__TASK__. Return all lines of the records that contain the word "blue".
=== Begin Enclosure ===
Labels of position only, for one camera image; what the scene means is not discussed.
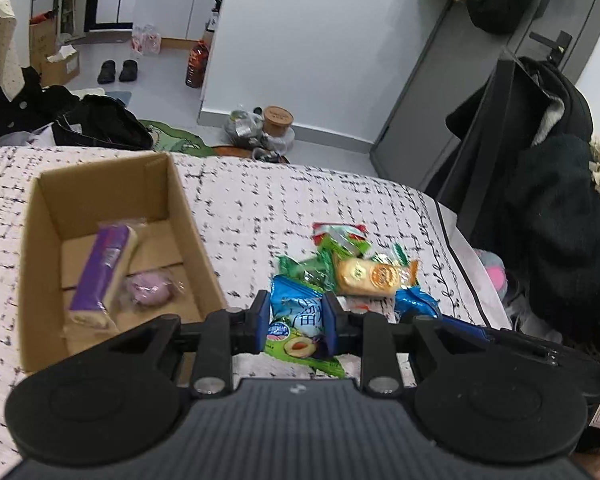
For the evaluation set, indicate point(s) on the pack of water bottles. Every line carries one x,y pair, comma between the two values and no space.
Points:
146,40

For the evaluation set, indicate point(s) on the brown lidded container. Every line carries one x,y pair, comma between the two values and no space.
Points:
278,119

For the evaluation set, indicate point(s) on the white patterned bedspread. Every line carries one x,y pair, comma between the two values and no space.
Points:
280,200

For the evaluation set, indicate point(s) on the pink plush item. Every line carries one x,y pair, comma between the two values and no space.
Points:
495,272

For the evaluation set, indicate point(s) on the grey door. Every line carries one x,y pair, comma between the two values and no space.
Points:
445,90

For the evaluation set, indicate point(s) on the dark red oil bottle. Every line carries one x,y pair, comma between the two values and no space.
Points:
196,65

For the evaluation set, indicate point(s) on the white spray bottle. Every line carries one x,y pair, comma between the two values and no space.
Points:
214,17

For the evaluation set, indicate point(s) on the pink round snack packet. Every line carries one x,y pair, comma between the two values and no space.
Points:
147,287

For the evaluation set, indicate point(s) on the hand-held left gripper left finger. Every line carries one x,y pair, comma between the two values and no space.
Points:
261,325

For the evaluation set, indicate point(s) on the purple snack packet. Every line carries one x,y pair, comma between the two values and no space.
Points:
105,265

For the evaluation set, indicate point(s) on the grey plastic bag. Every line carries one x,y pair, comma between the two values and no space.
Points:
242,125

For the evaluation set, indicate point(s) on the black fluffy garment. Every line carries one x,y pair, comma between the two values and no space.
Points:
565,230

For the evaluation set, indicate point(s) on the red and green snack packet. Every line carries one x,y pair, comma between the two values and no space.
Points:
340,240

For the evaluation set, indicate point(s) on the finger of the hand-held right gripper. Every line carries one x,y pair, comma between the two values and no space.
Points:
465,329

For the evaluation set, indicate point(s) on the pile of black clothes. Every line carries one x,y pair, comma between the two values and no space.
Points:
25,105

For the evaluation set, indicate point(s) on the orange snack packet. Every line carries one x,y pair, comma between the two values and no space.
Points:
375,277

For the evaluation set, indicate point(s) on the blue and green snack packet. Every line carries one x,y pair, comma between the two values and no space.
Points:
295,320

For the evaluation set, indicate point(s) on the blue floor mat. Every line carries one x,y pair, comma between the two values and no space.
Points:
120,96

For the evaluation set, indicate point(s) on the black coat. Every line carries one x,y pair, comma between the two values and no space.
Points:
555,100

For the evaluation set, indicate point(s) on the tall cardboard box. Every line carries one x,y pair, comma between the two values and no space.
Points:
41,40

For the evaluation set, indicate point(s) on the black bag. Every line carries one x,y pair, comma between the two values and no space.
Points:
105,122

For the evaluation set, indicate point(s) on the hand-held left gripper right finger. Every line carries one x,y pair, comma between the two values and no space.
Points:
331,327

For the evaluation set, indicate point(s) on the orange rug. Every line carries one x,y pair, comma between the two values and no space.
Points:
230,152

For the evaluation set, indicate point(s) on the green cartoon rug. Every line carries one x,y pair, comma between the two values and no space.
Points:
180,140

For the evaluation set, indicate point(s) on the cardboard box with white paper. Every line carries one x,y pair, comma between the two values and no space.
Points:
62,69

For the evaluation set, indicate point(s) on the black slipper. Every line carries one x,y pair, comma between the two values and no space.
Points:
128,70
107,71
=== End Enclosure ===
=== Begin Enclosure ===
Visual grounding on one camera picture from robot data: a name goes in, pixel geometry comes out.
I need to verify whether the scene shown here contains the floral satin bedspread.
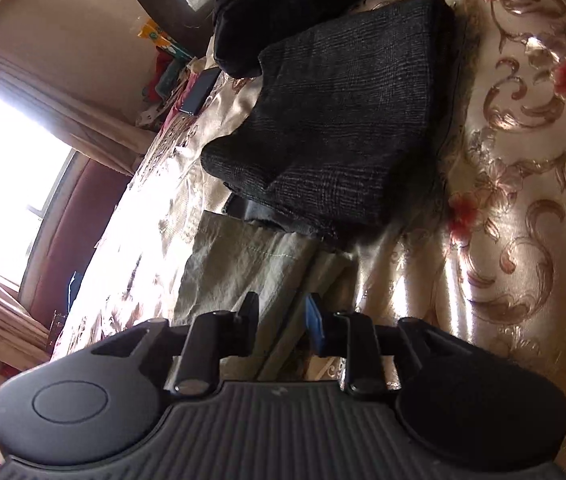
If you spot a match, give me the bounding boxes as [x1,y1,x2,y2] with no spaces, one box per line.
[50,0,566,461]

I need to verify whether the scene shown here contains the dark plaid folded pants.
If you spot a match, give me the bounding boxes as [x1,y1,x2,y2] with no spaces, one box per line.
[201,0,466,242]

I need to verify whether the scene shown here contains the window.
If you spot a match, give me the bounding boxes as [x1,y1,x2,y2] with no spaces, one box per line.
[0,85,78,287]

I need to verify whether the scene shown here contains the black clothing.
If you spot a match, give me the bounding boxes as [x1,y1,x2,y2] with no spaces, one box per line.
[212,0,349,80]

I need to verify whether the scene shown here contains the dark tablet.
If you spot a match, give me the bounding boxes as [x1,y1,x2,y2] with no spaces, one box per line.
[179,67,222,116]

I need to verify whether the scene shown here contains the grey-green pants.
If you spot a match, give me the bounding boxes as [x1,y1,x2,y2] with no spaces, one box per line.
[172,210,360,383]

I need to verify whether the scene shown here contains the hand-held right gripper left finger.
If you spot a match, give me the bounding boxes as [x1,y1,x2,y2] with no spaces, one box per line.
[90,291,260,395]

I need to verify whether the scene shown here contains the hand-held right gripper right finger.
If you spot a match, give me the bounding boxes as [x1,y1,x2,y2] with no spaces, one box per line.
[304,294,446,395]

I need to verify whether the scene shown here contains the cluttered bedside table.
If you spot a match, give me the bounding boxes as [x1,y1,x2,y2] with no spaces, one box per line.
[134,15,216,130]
=== End Enclosure ===
=== Begin Enclosure ===
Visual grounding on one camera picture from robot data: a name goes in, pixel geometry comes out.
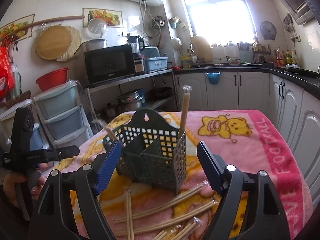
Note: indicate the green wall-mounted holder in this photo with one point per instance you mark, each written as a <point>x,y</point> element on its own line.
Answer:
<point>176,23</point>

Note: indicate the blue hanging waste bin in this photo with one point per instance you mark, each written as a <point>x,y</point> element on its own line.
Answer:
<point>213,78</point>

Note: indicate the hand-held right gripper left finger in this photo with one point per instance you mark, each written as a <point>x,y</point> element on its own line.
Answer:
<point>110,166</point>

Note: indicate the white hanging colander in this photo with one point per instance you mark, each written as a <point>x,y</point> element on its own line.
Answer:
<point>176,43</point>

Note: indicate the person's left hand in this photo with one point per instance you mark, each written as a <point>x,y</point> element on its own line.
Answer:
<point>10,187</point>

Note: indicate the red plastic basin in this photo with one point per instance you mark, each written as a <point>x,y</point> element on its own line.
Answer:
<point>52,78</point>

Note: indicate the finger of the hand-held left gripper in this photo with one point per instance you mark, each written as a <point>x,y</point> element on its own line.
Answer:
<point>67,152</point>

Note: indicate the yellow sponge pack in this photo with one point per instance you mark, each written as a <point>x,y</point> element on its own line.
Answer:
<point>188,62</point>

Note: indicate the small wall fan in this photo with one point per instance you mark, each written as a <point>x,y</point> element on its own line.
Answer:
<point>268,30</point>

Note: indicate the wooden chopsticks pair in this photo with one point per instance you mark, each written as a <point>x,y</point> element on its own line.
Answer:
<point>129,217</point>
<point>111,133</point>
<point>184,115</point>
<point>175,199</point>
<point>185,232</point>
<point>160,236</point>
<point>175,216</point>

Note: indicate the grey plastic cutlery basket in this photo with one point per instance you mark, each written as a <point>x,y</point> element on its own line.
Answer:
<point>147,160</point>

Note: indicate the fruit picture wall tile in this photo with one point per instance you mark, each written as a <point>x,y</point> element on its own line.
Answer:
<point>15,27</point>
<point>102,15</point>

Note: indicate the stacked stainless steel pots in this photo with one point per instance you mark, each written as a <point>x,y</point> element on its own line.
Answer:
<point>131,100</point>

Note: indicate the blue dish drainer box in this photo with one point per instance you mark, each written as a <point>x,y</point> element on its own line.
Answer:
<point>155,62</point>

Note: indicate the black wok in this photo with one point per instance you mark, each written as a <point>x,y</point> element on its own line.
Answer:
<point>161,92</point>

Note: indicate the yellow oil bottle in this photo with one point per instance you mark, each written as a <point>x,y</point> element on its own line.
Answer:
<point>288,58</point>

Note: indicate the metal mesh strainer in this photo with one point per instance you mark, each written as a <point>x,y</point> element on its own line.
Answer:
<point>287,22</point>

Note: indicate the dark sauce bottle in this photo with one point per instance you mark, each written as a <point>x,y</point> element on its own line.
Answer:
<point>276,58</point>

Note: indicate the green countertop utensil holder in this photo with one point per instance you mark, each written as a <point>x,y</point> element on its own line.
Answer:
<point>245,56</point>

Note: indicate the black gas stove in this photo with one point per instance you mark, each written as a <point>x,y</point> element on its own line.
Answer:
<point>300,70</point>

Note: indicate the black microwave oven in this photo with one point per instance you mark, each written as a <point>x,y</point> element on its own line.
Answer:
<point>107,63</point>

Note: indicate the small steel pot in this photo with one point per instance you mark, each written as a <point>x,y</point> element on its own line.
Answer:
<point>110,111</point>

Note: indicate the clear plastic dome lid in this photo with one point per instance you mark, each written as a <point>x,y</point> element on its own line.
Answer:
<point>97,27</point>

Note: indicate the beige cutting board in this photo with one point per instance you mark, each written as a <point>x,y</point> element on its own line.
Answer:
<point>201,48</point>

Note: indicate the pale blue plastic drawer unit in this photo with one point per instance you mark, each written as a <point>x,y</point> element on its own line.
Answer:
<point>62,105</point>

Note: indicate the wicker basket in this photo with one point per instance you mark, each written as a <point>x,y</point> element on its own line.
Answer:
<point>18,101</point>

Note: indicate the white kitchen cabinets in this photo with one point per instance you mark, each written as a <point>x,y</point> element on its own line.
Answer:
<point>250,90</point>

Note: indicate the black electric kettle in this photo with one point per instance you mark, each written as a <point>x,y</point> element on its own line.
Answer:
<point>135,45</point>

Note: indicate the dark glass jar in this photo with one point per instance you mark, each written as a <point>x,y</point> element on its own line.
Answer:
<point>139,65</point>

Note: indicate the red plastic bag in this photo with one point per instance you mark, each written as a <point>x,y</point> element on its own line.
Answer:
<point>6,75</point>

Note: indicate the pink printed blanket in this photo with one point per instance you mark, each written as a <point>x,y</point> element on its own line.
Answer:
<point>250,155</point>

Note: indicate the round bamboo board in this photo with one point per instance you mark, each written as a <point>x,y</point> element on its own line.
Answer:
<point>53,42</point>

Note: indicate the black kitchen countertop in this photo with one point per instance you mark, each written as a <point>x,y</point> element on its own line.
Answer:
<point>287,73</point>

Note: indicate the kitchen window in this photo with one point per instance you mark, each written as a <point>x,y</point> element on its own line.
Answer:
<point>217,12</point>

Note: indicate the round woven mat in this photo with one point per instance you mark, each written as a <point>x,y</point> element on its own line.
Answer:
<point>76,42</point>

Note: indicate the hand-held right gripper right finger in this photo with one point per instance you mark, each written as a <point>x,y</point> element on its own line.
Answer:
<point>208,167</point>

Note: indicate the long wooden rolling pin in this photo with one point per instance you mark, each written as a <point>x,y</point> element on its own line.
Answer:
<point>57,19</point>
=== End Enclosure ===
__SOLUTION TO THIS EXERCISE__.
For the evaluation set, indicate point(s) on the blue and green snack packet. Every line carries one x,y pair, comma between the two values and no space.
For the evaluation set, indicate point(s) on the blue floor mat. Every line carries one x,y pair, comma between the two values and no space.
Note: indicate the blue hanging waste bin in this photo with one point per instance you mark, each written as a <point>x,y</point> element on its own line.
Note: indicate the blue dish drainer box in this photo with one point per instance you mark, each written as a <point>x,y</point> element on its own line.
Note: indicate the pale blue plastic drawer unit in this photo with one point per instance you mark, each written as a <point>x,y</point> element on its own line.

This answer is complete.